▶ [Directions] Return the entries below in their exact form, leaving the pictures out.

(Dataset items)
_____
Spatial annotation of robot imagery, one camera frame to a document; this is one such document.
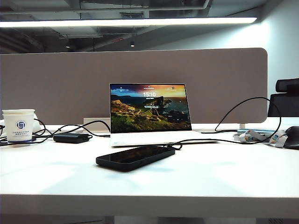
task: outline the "ceiling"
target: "ceiling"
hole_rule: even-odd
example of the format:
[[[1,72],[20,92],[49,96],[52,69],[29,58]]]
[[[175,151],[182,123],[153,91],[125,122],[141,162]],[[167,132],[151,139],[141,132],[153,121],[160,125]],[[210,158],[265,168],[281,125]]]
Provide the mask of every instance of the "ceiling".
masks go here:
[[[267,0],[2,0],[1,21],[258,16]],[[2,28],[0,53],[142,50],[228,25]]]

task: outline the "cup logo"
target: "cup logo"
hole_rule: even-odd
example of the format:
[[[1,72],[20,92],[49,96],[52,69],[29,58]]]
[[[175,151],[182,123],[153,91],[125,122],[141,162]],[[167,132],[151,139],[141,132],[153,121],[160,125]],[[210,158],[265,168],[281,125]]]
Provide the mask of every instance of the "cup logo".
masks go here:
[[[18,127],[19,129],[23,129],[23,128],[25,128],[25,126],[26,126],[26,122],[25,122],[25,121],[23,121],[23,120],[19,120],[19,121],[17,122],[17,127]]]

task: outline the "office chair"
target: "office chair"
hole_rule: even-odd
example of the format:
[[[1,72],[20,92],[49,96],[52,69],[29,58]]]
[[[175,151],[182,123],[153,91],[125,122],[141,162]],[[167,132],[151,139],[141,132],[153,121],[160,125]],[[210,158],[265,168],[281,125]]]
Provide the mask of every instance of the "office chair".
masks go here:
[[[282,117],[299,117],[299,78],[278,80],[276,92],[283,93],[271,95],[268,117],[279,117],[273,103]]]

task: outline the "charging cable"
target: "charging cable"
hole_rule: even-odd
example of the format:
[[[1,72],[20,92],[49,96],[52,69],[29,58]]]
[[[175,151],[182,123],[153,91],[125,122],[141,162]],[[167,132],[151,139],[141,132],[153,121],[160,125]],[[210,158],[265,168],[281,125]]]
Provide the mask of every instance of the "charging cable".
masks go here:
[[[234,106],[232,109],[230,109],[226,115],[222,118],[222,120],[219,122],[219,124],[217,125],[217,127],[215,128],[215,132],[202,132],[204,134],[206,133],[223,133],[223,132],[236,132],[237,130],[222,130],[222,131],[217,131],[217,128],[218,126],[224,121],[224,119],[236,108],[238,107],[239,105],[247,102],[247,101],[250,101],[250,100],[254,100],[254,99],[265,99],[265,100],[268,100],[269,102],[271,102],[275,108],[277,109],[277,112],[279,114],[279,124],[278,124],[278,127],[276,128],[276,130],[267,138],[264,138],[262,140],[259,140],[259,141],[255,141],[255,142],[239,142],[239,141],[230,141],[230,140],[223,140],[223,139],[186,139],[186,140],[182,140],[182,141],[177,141],[177,142],[173,142],[173,143],[168,143],[168,144],[165,144],[163,145],[164,147],[174,147],[175,145],[178,145],[179,147],[174,147],[176,148],[177,150],[180,150],[182,147],[183,147],[183,142],[188,142],[188,141],[198,141],[198,140],[202,140],[202,141],[224,141],[224,142],[231,142],[231,143],[236,143],[236,144],[243,144],[243,145],[253,145],[253,144],[258,144],[258,143],[264,143],[264,142],[267,142],[267,140],[270,140],[272,139],[272,137],[276,134],[276,132],[279,130],[280,128],[280,125],[281,125],[281,113],[278,109],[278,107],[271,101],[269,100],[268,98],[266,97],[253,97],[253,98],[249,98],[249,99],[246,99],[242,102],[240,102],[239,104],[237,104],[236,106]]]
[[[104,121],[102,121],[102,120],[94,120],[94,121],[91,121],[91,122],[86,123],[86,124],[84,124],[84,125],[64,125],[64,126],[61,126],[60,128],[58,128],[58,129],[57,129],[55,132],[53,132],[53,133],[52,133],[51,131],[49,131],[49,130],[46,128],[45,124],[44,124],[41,120],[39,120],[39,119],[34,119],[34,120],[37,120],[38,122],[40,122],[40,123],[42,124],[42,126],[43,126],[43,129],[41,129],[41,130],[39,130],[39,131],[37,131],[37,132],[32,133],[32,141],[31,141],[31,142],[25,142],[25,143],[8,143],[8,141],[7,141],[7,137],[2,137],[2,138],[0,138],[0,146],[11,146],[11,145],[21,145],[21,144],[39,144],[39,143],[43,143],[43,142],[45,142],[48,138],[52,138],[57,132],[61,132],[62,129],[63,129],[64,127],[67,127],[67,126],[76,126],[76,128],[74,128],[74,129],[72,129],[72,130],[70,130],[70,131],[67,131],[67,132],[63,132],[63,133],[70,133],[70,132],[74,132],[74,131],[76,131],[76,130],[78,130],[78,129],[80,129],[80,128],[83,128],[83,129],[85,129],[88,133],[90,133],[91,135],[94,135],[94,136],[97,136],[97,137],[104,137],[104,138],[110,137],[109,134],[104,134],[104,135],[94,134],[94,133],[92,133],[91,131],[89,131],[89,130],[85,127],[85,126],[87,126],[87,125],[90,125],[90,124],[93,124],[93,123],[96,123],[96,122],[100,122],[100,123],[103,123],[103,124],[107,127],[108,131],[110,132],[110,127],[108,126],[108,124],[107,124],[106,122],[104,122]],[[2,130],[3,130],[4,127],[5,127],[5,126],[0,126],[0,128],[1,128],[1,134],[2,134]],[[47,131],[48,133],[50,133],[50,135],[43,135],[46,131]],[[43,139],[42,141],[36,141],[36,139],[38,139],[38,138],[45,138],[45,139]]]

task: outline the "power adapter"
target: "power adapter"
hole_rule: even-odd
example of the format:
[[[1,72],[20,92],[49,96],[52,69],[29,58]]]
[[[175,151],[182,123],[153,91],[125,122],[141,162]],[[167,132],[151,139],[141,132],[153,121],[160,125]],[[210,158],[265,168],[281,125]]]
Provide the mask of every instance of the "power adapter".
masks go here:
[[[91,134],[81,133],[59,133],[53,136],[53,140],[63,143],[82,143],[89,141],[93,136]]]
_____
▶ [Response for this exercise]
Spatial annotation of robot imagery, one camera frame to a document; this is one such document.
task: outline the "ceiling"
target: "ceiling"
hole_rule: even-odd
example of the format:
[[[1,72],[20,92],[49,96],[52,69],[29,58]]]
[[[175,151],[182,123],[153,91],[125,122],[141,162]],[[167,132],[151,139],[141,132],[153,121],[160,125]],[[210,158],[265,168],[281,125]]]
Provide the mask of every instance of the "ceiling".
masks go here:
[[[267,0],[2,0],[1,21],[258,16]],[[2,28],[0,53],[142,50],[228,25]]]

task: outline the "cup logo"
target: "cup logo"
hole_rule: even-odd
example of the format:
[[[1,72],[20,92],[49,96],[52,69],[29,58]]]
[[[175,151],[182,123],[153,91],[125,122],[141,162]],[[167,132],[151,139],[141,132],[153,121],[160,125]],[[210,158],[265,168],[281,125]]]
Provide the mask of every instance of the "cup logo".
masks go here:
[[[18,127],[19,129],[23,129],[23,128],[25,128],[25,126],[26,126],[26,122],[25,122],[25,121],[23,121],[23,120],[19,120],[19,121],[17,122],[17,127]]]

task: outline the "office chair"
target: "office chair"
hole_rule: even-odd
example of the format:
[[[1,72],[20,92],[49,96],[52,69],[29,58]]]
[[[175,151],[182,123],[153,91],[125,122],[141,162]],[[167,132],[151,139],[141,132],[153,121],[160,125]],[[210,158],[265,168],[281,125]]]
Provide the mask of every instance of the "office chair".
masks go here:
[[[282,117],[299,117],[299,78],[278,80],[276,92],[283,93],[271,95],[268,117],[279,117],[273,103]]]

task: outline the "charging cable"
target: "charging cable"
hole_rule: even-odd
example of the format:
[[[1,72],[20,92],[49,96],[52,69],[29,58]]]
[[[175,151],[182,123],[153,91],[125,122],[141,162]],[[167,132],[151,139],[141,132],[153,121],[160,125]],[[210,158],[265,168],[281,125]]]
Provide the mask of every instance of the "charging cable".
masks go here:
[[[234,106],[232,109],[230,109],[226,115],[222,118],[222,120],[219,122],[219,124],[217,125],[217,127],[215,128],[215,132],[202,132],[204,134],[206,133],[223,133],[223,132],[236,132],[237,130],[222,130],[222,131],[217,131],[217,128],[218,126],[224,121],[224,119],[236,108],[238,107],[239,105],[247,102],[247,101],[250,101],[250,100],[254,100],[254,99],[265,99],[265,100],[268,100],[269,102],[271,102],[275,108],[277,109],[277,112],[279,114],[279,124],[278,124],[278,127],[276,128],[276,130],[267,138],[264,138],[262,140],[259,140],[259,141],[255,141],[255,142],[239,142],[239,141],[230,141],[230,140],[223,140],[223,139],[186,139],[186,140],[182,140],[182,141],[177,141],[177,142],[173,142],[173,143],[168,143],[168,144],[165,144],[163,145],[164,147],[174,147],[175,145],[178,145],[179,147],[174,147],[176,148],[177,150],[180,150],[182,147],[183,147],[183,142],[188,142],[188,141],[198,141],[198,140],[202,140],[202,141],[224,141],[224,142],[231,142],[231,143],[236,143],[236,144],[243,144],[243,145],[253,145],[253,144],[258,144],[258,143],[264,143],[264,142],[267,142],[267,140],[270,140],[272,139],[272,137],[276,134],[276,132],[279,130],[280,128],[280,125],[281,125],[281,113],[278,109],[278,107],[271,101],[269,100],[268,98],[266,97],[253,97],[253,98],[249,98],[249,99],[246,99],[242,102],[240,102],[239,104],[237,104],[236,106]]]
[[[104,121],[102,121],[102,120],[94,120],[94,121],[91,121],[91,122],[86,123],[86,124],[84,124],[84,125],[64,125],[64,126],[61,126],[60,128],[58,128],[58,129],[57,129],[55,132],[53,132],[53,133],[52,133],[51,131],[49,131],[49,130],[46,128],[45,124],[44,124],[41,120],[39,120],[39,119],[34,119],[34,120],[37,120],[38,122],[40,122],[40,123],[42,124],[42,126],[43,126],[43,129],[41,129],[41,130],[39,130],[39,131],[37,131],[37,132],[32,133],[32,141],[31,141],[31,142],[25,142],[25,143],[8,143],[8,141],[7,141],[7,137],[2,137],[2,138],[0,138],[0,146],[11,146],[11,145],[21,145],[21,144],[39,144],[39,143],[43,143],[43,142],[45,142],[48,138],[52,138],[57,132],[61,132],[62,129],[63,129],[64,127],[67,127],[67,126],[76,126],[76,128],[74,128],[74,129],[72,129],[72,130],[70,130],[70,131],[67,131],[67,132],[63,132],[63,133],[70,133],[70,132],[74,132],[74,131],[76,131],[76,130],[78,130],[78,129],[80,129],[80,128],[83,128],[83,129],[85,129],[88,133],[90,133],[91,135],[94,135],[94,136],[97,136],[97,137],[104,137],[104,138],[110,137],[109,134],[104,134],[104,135],[94,134],[94,133],[92,133],[91,131],[89,131],[89,130],[85,127],[85,126],[87,126],[87,125],[90,125],[90,124],[93,124],[93,123],[96,123],[96,122],[100,122],[100,123],[103,123],[103,124],[107,127],[108,131],[110,132],[110,127],[108,126],[108,124],[107,124],[106,122],[104,122]],[[2,130],[3,130],[4,127],[5,127],[5,126],[0,126],[0,128],[1,128],[1,134],[2,134]],[[47,131],[48,133],[50,133],[50,135],[43,135],[46,131]],[[43,139],[42,141],[36,141],[36,139],[38,139],[38,138],[45,138],[45,139]]]

task: outline the "power adapter"
target: "power adapter"
hole_rule: even-odd
example of the format:
[[[1,72],[20,92],[49,96],[52,69],[29,58]]]
[[[175,151],[182,123],[153,91],[125,122],[141,162]],[[167,132],[151,139],[141,132],[153,121],[160,125]],[[210,158],[265,168],[281,125]]]
Provide the mask of every instance of the "power adapter".
masks go here:
[[[91,134],[81,133],[59,133],[53,136],[53,140],[63,143],[82,143],[89,141],[93,136]]]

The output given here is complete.